From 1861 to 1959, Montreal had an extensive streetcar system. The streetcar network had its beginnings with the horsecar era of the Montreal City Passenger Railway in 1861. That private company would become the Montreal Street Railway in 1886 and the Montreal Tramways Company in 1911. The assets of the company were taken over by the city-owned Montreal Transportation Commission in 1951.

===Regional transit service===
The STM was formerly involved in the operation of regional transit services. The first such service was a set of bus routes inherited from the October 1980 expropriation of a private bus company called Metropolitan Provincial (1967) Inc.
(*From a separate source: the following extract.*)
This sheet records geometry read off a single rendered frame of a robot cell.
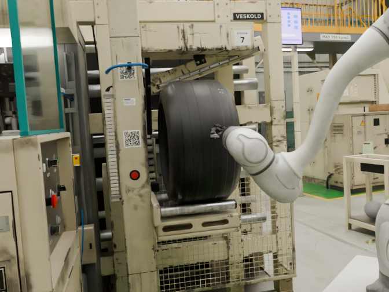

These regional bus routes operated from downtown Montreal to the western part of the Island of Montreal, as well as to off-island points located west, southwest, and northeast of the Island of Montreal. By the end of 1985, the STM (then known by the initials CTCUM) had exited the regional bus business to focus on its core territory (the Island of Montreal). Most of the regional bus routes were passed to private operators who provided services under contract to newly formed intermunicipal transit councils.

The second regional service involved the management of two commuter train lines. On July 1, 1982, the CTCUM and the Canadian National Railway (CN) entered into an agreement to integrate the Montreal-Deux Montagnes commuter train line into the regular CTCUM bus and Metro network. The CTCUM paid CN to staff, run, and maintain the trains, while it set the fares and schedules. Passengers travelling within the CTCUM operating territory were able to transfer between the trains and the bus or Metro, with no fare supplement required to make a bus- or Metro-to-train transfer . On October 1, 1982, a similar agreement with the Canadian Pacific Railway (CP) went into effect, and CP's Montreal-Rigaud commuter train line was integrated into the CTCUM network.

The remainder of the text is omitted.